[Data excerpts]

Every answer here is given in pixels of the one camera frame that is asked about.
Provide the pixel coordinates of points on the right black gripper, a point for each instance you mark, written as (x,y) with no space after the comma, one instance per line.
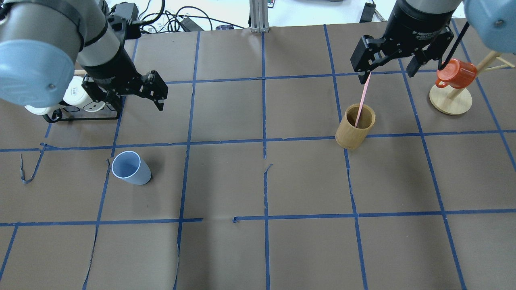
(415,24)

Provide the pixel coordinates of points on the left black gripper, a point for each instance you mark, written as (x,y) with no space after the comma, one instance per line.
(108,69)

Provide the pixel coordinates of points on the pink chopstick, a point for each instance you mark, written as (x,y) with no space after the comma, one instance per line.
(361,103)

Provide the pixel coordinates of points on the blue plastic cup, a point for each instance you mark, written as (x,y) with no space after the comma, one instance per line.
(131,167)

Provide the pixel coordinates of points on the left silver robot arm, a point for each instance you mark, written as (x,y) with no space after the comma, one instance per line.
(43,40)

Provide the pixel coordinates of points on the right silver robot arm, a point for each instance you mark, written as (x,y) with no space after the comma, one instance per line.
(493,20)

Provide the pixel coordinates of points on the red mug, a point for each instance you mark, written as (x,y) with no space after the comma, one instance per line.
(457,74)

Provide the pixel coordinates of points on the white mug far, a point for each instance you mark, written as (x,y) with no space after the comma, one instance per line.
(76,96)

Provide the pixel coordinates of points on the white mug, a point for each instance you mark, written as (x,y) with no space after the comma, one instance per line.
(76,96)
(43,110)

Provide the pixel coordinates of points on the small black power brick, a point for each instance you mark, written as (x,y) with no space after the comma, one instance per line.
(188,25)

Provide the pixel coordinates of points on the white mug near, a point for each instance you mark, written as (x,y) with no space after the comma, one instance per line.
(43,110)

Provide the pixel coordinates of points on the bamboo chopstick holder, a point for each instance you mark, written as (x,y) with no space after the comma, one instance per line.
(350,137)

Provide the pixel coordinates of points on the black wire mug rack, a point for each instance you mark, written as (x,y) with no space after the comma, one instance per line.
(71,113)

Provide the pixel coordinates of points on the aluminium frame post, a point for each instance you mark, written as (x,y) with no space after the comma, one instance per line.
(259,16)

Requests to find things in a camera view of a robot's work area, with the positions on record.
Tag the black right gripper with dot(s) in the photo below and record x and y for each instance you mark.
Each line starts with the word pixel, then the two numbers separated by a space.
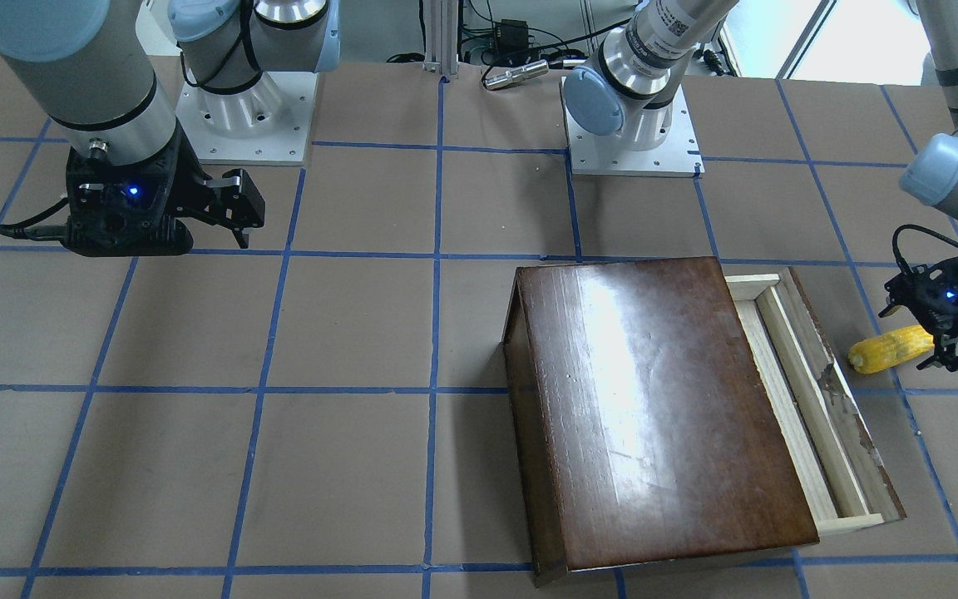
pixel 189 185

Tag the yellow corn cob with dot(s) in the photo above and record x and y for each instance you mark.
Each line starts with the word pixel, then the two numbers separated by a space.
pixel 886 351

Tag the light wood drawer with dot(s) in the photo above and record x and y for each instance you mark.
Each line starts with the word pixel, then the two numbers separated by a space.
pixel 841 472

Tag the dark brown wooden drawer cabinet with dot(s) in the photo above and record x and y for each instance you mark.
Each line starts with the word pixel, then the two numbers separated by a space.
pixel 644 433

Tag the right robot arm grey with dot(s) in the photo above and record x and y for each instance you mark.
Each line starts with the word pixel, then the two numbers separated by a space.
pixel 83 63

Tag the silver cylinder tool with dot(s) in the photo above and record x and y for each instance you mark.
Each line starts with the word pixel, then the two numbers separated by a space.
pixel 515 76

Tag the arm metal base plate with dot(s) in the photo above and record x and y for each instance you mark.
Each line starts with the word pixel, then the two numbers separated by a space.
pixel 657 143
pixel 268 125

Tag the black device with cables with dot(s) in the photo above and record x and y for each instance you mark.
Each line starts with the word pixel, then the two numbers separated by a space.
pixel 511 34

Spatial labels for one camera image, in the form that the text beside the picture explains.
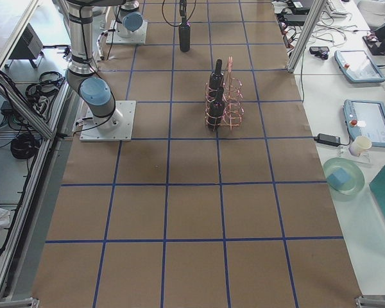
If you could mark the dark bottle in basket rear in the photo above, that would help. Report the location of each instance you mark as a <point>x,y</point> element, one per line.
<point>216,77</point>

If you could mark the blue teach pendant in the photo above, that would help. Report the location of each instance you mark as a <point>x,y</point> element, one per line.
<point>366,118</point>
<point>358,66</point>

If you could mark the dark bottle in basket front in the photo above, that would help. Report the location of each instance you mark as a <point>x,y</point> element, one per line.
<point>216,110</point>

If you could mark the blue teach pendant far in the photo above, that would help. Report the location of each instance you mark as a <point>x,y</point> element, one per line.
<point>358,66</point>

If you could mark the green glass bowl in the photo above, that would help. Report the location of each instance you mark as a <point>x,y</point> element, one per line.
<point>351,168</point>

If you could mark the black power adapter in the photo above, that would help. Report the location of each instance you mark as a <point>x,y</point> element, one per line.
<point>329,140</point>

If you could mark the dark bottle in basket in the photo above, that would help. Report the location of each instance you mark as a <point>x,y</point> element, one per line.
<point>216,77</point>
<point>216,110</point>

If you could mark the grey control box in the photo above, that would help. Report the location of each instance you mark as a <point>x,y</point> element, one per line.
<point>28,47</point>

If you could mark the copper wire wine basket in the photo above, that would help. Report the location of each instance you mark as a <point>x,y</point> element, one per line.
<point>232,96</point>

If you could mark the blue teach pendant near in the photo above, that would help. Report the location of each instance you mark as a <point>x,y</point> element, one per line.
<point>366,118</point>

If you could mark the blue foam block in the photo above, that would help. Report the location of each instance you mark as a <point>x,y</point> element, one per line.
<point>339,179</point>

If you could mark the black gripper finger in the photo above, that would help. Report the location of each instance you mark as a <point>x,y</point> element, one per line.
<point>182,8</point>

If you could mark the aluminium frame post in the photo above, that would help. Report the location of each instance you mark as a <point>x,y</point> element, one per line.
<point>309,25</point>

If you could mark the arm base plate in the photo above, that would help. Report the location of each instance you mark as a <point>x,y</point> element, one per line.
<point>123,36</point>
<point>119,127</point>

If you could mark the white paper cup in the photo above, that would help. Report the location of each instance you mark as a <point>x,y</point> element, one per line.
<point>360,145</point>

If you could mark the dark wine bottle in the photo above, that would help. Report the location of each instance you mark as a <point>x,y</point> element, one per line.
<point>184,35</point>

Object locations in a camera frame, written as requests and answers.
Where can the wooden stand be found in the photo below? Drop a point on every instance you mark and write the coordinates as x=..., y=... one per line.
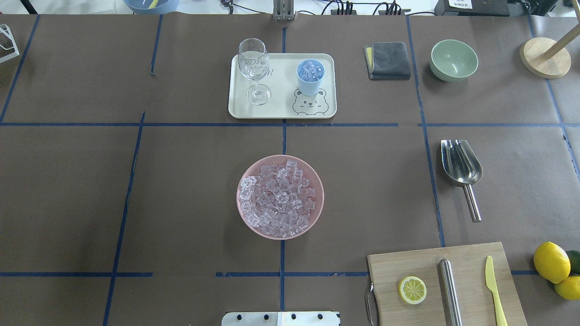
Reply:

What you are asked to do:
Which lines of the data contain the string "pendant"? Copy each of them.

Response to this exercise:
If you could mark the blue teach pendant in the photo above, that would help. Report the location of each instance you mark as a <point>x,y</point> element, one per line.
If you could mark the blue teach pendant far in the photo above, that would help. Report the location of each instance you mark as a <point>x,y</point> element, one per line.
If you could mark the blue teach pendant near in the photo above, that would help. Report the location of each instance you mark as a <point>x,y</point> element, one per line.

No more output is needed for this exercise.